PROBLEM DETAILS: Across the listing below, count every line where the string "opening" appears, then give only the count.
------------------------------------------------------------------------
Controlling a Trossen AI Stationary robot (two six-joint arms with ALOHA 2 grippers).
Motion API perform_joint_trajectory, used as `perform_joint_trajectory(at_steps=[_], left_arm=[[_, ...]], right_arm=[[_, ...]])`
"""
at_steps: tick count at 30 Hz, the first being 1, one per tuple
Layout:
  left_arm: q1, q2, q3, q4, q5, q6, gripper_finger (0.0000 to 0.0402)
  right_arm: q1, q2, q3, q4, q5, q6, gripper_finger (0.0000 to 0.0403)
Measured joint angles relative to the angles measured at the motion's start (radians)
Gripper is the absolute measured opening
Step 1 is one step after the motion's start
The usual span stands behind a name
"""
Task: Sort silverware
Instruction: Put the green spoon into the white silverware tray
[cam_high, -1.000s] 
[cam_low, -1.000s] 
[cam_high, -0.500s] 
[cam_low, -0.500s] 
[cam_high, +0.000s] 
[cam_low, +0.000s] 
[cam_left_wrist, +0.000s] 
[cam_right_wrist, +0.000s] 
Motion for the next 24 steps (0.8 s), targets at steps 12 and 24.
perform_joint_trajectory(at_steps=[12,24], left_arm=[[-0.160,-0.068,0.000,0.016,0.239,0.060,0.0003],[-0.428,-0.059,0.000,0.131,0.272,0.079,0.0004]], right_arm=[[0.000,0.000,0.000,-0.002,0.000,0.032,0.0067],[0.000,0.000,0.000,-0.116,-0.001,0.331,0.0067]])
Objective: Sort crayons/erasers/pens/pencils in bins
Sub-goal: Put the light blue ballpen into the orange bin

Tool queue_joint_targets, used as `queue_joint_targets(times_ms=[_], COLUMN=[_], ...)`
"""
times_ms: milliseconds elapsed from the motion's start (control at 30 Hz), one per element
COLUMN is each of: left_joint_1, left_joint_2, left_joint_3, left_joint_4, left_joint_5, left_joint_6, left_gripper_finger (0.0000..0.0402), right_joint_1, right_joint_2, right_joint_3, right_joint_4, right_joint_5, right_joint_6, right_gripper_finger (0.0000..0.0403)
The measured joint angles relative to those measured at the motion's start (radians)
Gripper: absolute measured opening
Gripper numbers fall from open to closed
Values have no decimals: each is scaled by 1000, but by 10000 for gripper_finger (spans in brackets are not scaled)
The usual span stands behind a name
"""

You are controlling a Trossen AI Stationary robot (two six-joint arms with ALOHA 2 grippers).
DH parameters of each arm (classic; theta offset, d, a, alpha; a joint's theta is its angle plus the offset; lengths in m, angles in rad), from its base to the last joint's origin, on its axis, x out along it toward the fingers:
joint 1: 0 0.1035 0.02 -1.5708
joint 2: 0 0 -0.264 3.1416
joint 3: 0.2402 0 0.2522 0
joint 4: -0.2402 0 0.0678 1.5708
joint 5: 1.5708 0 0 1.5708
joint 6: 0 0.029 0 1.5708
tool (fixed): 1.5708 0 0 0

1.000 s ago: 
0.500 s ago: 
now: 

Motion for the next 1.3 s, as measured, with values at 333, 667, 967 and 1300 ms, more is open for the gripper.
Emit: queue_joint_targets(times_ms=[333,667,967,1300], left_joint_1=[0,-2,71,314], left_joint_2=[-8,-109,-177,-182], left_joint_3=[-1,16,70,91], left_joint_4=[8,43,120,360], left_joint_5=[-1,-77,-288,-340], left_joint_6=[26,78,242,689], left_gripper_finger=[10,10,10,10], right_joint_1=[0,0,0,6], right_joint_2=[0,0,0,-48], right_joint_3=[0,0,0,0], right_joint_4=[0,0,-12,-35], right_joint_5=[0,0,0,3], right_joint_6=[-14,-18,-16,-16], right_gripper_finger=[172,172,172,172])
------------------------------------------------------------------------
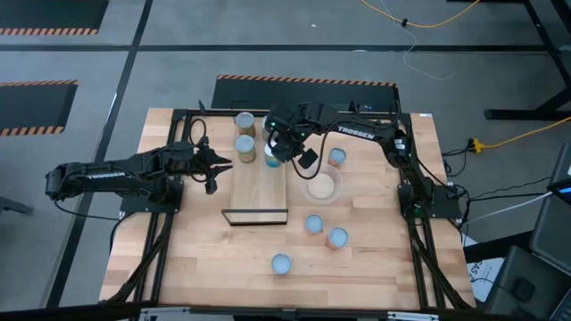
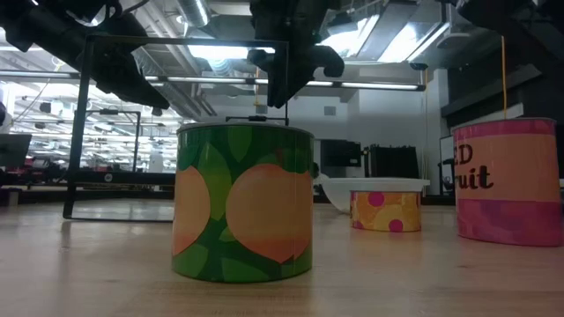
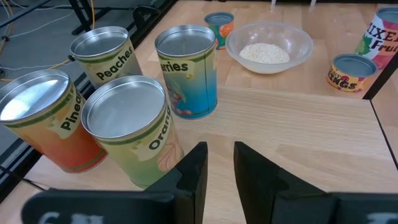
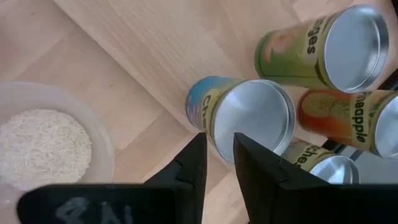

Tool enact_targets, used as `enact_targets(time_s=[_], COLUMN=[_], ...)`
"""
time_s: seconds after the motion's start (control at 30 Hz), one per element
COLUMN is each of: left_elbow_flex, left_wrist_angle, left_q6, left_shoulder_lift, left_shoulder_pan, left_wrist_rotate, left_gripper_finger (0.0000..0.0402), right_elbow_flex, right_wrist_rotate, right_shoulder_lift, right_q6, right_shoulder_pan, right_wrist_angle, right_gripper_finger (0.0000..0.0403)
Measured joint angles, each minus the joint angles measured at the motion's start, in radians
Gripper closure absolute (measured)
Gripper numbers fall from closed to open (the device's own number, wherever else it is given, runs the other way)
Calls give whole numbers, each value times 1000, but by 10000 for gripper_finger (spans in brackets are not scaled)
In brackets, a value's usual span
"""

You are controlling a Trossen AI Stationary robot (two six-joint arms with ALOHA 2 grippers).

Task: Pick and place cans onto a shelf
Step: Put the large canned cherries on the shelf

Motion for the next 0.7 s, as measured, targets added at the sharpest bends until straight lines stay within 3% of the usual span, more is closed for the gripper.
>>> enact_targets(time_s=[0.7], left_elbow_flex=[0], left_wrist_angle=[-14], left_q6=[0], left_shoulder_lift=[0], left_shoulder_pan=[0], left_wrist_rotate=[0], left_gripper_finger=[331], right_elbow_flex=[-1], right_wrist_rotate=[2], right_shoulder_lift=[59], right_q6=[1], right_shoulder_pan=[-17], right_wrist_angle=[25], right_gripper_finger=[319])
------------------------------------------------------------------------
EXPECTED ANSWER: 2